EXERCISE INSTRUCTIONS: Look below for the line that has "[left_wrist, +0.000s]"; output exactly from it through the line that has "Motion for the", and leave the pictures out.

DATA:
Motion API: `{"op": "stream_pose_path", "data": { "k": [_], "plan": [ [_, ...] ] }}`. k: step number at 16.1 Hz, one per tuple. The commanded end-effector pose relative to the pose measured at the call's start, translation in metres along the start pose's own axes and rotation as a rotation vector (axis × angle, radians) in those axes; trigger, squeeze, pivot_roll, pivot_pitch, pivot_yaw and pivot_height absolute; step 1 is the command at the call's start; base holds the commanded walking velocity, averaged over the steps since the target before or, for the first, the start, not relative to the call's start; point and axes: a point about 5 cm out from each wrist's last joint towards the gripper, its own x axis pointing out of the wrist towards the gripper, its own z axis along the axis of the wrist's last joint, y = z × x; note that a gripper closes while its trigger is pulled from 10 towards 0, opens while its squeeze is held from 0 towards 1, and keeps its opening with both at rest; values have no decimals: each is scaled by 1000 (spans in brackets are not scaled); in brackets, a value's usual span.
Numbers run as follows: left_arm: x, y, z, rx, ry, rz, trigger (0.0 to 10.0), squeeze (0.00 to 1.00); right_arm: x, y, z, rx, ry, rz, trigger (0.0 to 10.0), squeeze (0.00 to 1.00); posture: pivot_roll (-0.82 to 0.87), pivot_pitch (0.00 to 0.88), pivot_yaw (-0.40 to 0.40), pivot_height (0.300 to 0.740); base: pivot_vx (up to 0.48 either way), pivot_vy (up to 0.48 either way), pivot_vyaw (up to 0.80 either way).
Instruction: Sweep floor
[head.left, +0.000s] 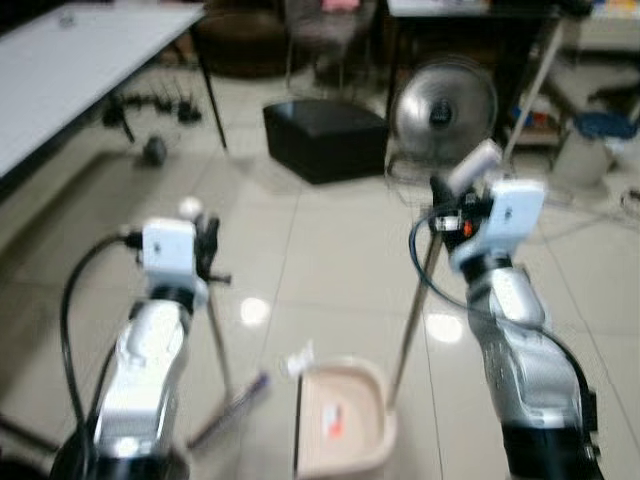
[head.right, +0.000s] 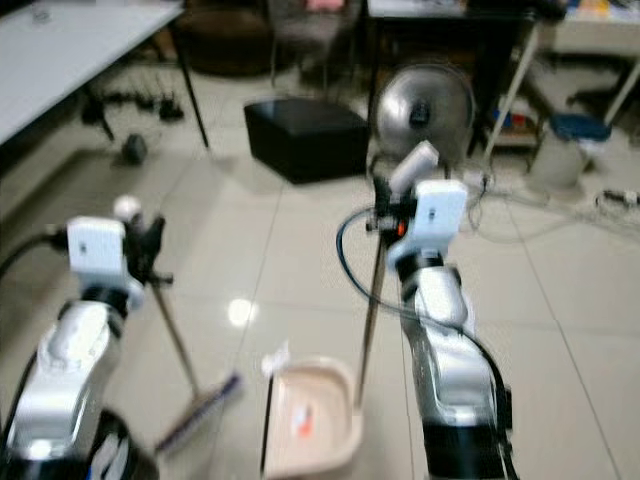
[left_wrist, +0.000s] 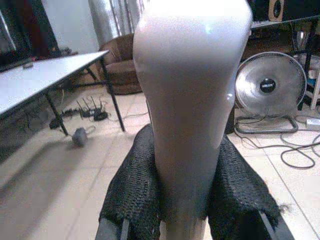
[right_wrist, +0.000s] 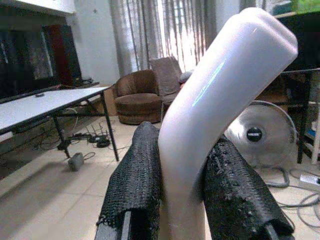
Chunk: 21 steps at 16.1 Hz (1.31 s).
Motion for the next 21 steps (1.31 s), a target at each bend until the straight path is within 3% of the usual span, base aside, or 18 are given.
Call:
{"op": "stream_pose_path", "data": {
  "k": [1, 6, 8, 12, 21],
  "plan": [
    [2, -6, 8, -11, -38, -20, 10000, 0, 1, -2, 7, -6, -22, 0, 10000, 0, 2, 16, 35, 740, 345, 0, 0],
    [0, -8, 8, -7, -36, -39, 10000, 0, -1, 1, 6, 0, -18, 11, 10000, 0, 8, 20, 42, 740, 343, 0, 0],
    [1, -8, 8, -24, -31, -45, 10000, 0, -1, 0, 7, -38, -28, 2, 10000, 0, 4, 20, 48, 740, 345, 0, 0],
    [3, -12, 8, -15, -31, -57, 10000, 0, 1, -17, 5, -90, -27, -109, 10000, 0, 20, 41, 36, 740, 343, 0, 0],
    [17, -19, 11, -12, -43, -93, 10000, 0, 4, -27, 10, -130, -70, -146, 10000, 0, 21, 53, 73, 740, 343, 0, 0]
  ]
}}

TASK ANSWER:
[left_wrist, +0.000s] 
[right_wrist, +0.000s] 
Chunk: 21 steps at 16.1 Hz (1.31 s).
Motion for the next 21 steps (1.31 s), a target at each bend until the straight path is within 3% of the usual span, base aside, or 18 are given.

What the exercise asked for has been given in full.